Work to be completed: Transcribe the data exactly, omitting whatever pictures it holds.

(Data entries)
# # #
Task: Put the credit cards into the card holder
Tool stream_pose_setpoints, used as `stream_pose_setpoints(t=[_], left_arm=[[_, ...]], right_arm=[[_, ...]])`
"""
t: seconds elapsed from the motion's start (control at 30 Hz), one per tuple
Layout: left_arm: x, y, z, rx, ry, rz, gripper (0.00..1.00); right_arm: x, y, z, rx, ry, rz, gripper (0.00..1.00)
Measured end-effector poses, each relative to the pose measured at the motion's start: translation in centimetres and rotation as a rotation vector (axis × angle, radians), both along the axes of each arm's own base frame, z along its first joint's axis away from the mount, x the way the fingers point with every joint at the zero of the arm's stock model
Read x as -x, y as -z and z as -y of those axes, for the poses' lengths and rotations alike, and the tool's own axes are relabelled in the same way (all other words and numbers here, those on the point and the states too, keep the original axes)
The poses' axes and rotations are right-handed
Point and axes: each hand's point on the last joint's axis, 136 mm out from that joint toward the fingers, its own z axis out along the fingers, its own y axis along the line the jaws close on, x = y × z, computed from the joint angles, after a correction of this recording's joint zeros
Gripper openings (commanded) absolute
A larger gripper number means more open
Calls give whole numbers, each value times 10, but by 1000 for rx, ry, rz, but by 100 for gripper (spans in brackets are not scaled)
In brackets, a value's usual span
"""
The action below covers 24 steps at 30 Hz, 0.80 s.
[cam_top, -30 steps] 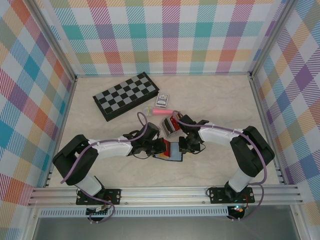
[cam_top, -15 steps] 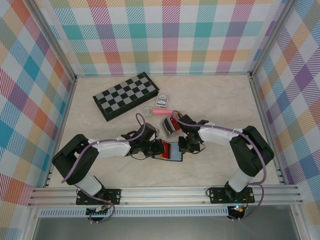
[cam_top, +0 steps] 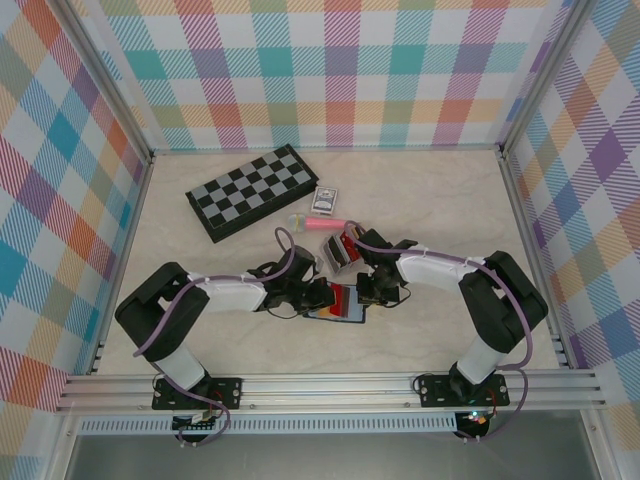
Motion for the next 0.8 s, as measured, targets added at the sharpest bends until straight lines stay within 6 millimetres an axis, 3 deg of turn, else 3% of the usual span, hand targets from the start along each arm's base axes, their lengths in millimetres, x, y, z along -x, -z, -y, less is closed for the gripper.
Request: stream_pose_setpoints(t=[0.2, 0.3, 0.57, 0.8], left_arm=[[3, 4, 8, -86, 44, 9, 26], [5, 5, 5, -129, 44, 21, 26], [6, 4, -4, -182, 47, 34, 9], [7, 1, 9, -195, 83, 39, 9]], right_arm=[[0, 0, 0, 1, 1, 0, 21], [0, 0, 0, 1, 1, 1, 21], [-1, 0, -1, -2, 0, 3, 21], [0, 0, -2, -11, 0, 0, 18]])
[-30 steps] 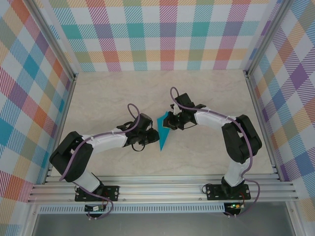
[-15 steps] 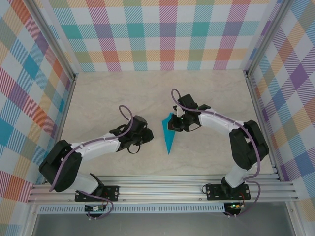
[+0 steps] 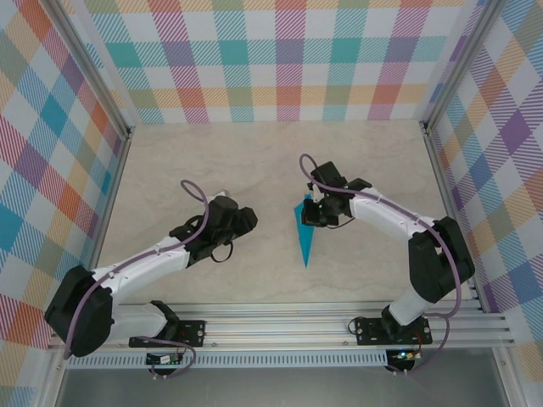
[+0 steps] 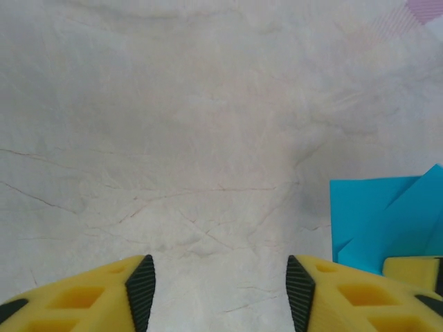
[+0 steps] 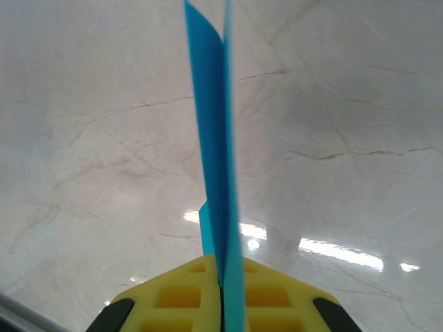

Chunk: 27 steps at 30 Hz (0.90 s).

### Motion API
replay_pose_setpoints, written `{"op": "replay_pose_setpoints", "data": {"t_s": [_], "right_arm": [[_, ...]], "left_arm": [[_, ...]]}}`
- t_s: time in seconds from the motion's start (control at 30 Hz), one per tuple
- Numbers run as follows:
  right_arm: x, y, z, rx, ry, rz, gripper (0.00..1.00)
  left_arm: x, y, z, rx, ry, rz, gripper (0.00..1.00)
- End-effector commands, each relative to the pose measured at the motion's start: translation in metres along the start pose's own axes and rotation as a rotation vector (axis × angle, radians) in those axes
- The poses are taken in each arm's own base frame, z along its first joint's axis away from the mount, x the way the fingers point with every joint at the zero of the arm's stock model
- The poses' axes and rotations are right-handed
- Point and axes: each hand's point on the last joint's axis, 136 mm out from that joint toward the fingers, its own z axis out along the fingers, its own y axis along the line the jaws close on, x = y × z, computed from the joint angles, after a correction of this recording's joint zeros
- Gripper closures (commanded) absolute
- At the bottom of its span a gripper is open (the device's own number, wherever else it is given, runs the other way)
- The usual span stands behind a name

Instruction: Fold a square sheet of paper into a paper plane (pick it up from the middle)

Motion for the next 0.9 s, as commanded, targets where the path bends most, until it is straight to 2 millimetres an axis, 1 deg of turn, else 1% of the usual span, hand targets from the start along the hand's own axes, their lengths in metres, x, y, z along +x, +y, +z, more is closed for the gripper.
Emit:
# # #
Task answer:
Task: Put the credit cards into the card holder
Tool stream_pose_setpoints, used as `stream_pose_setpoints(t=[_], left_arm=[[_, ...]], right_arm=[[_, ...]])`
"""
t: seconds elapsed from the motion's start (control at 30 Hz), one per tuple
Layout: left_arm: x, y, z, rx, ry, rz, gripper (0.00..1.00); right_arm: x, y, z, rx, ry, rz, gripper (0.00..1.00)
Measured end-effector poses, each relative to the pose measured at the motion's start: translation in centimetres and rotation as a rotation vector (axis × angle, radians), both along the axes of each arm's own base frame, z along its first joint's axis away from the mount, x the way the fingers point with every joint at the zero of the arm's stock model
Read x as -x, y as -z and z as -y of those axes, for the poses' lengths and rotations alike, and the tool's own axes are relabelled in the same way (all other words and numbers here, those on the point and the states too, keep the original axes)
The poses' axes and rotations are right-handed
Point and axes: each hand's point on the last joint's axis, 136 mm out from that joint toward the fingers, its own z axis out along the fingers, its own y axis along the line the jaws close on, x = y × z, computed from the joint angles, after a correction of this recording's joint zeros
Gripper openings (commanded) absolute
A larger gripper number means more open
Calls give whole numbers, each value times 10, but by 1000 for rx, ry, rz, but by 100 for gripper (spans in brackets are not scaled)
In brackets, a value's usual span
"""
The action below covers 24 steps at 30 Hz, 0.80 s.
[cam_top, -30 steps] 
[cam_top, -15 steps] 
[cam_top, +0 steps] 
Motion for the next 0.8 s, as measured, targets added at the sharpest bends until straight lines stay within 6 millimetres an axis, 3 deg of turn, else 3% of the usual span, hand targets from the start along each arm's base axes, their lengths in millimetres, x, y, z along -x, -z, -y, less is closed for the gripper.
Request: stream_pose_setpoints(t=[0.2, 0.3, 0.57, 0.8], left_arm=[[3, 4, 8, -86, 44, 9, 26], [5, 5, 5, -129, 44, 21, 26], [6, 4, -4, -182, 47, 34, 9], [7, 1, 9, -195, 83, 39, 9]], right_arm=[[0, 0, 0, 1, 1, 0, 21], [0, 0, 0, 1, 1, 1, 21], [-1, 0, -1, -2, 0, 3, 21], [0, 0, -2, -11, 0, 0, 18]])
[-30 steps] 
[-15 steps] 
[+0 steps] 
[+0 steps] 
[+0 steps] 

Chunk: 27 steps at 30 Hz (0.90 s).

### Motion API
replay_pose_setpoints, written `{"op": "replay_pose_setpoints", "data": {"t_s": [_], "right_arm": [[_, ...]], "left_arm": [[_, ...]]}}`
- t_s: time in seconds from the motion's start (control at 30 Hz), one per tuple
- Numbers run as follows:
  right_arm: x, y, z, rx, ry, rz, gripper (0.00..1.00)
  left_arm: x, y, z, rx, ry, rz, gripper (0.00..1.00)
- End-effector commands, each relative to the pose measured at the motion's start: translation in metres along the start pose's own axes and rotation as a rotation vector (axis × angle, radians) in those axes
- The poses are taken in each arm's own base frame, z along its first joint's axis away from the mount, x the way the fingers point with every joint at the zero of the arm's stock model
- The poses' axes and rotations are right-handed
- Point and axes: each hand's point on the last joint's axis, 136 mm out from that joint toward the fingers, its own z axis out along the fingers, its own y axis along the line the jaws close on, x = y × z, computed from the joint angles, after a correction of this recording's joint zeros
- Gripper closures (commanded) absolute
- At the bottom of its span a gripper is open (the device's own number, wherever else it is given, runs the other way)
- The usual span stands behind a name

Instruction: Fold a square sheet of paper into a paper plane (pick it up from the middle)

Motion for the next 0.9 s, as commanded, targets where the path bends most, until it is straight to 2 millimetres an axis, 1 deg of turn, else 1% of the usual span, hand targets from the start along the hand's own axes, their lengths in metres, x, y, z along +x, +y, +z, more is closed for the gripper.
Emit:

The output is done.